What is the number of lines below that contain the word "mark"? Respond with that number alone.

──────── Information given

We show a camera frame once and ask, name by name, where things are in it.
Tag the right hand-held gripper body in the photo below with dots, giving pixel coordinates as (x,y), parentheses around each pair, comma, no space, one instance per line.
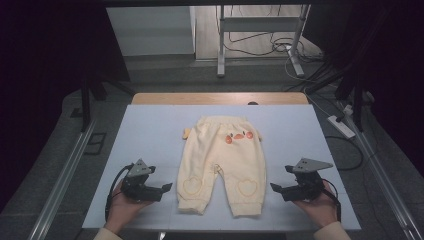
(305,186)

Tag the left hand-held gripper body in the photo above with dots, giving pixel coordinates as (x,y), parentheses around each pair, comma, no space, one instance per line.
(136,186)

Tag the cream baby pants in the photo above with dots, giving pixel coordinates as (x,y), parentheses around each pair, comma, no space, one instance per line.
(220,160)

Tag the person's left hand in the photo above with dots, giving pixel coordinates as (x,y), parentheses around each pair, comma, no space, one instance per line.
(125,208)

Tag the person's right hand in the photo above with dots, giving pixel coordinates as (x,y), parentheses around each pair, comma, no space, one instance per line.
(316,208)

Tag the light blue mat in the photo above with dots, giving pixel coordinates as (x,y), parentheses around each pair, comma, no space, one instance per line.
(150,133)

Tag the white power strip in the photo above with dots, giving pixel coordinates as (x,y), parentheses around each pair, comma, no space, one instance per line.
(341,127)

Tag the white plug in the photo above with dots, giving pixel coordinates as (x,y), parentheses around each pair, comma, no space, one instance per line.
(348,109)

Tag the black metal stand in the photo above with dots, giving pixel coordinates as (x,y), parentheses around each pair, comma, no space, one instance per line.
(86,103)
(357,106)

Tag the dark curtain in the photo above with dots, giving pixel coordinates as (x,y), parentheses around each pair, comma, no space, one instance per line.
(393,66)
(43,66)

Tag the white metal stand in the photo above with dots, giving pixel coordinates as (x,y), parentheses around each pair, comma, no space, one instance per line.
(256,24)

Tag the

────────────────
──────── Information given

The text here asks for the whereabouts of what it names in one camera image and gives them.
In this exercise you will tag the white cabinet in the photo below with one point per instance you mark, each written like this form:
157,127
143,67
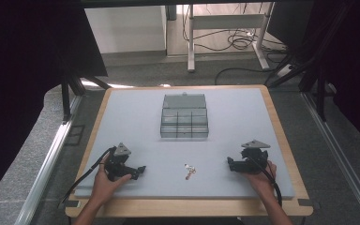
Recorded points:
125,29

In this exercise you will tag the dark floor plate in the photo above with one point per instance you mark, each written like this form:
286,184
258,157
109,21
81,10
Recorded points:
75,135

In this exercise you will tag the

────────────────

• **Response for this exercise**:
2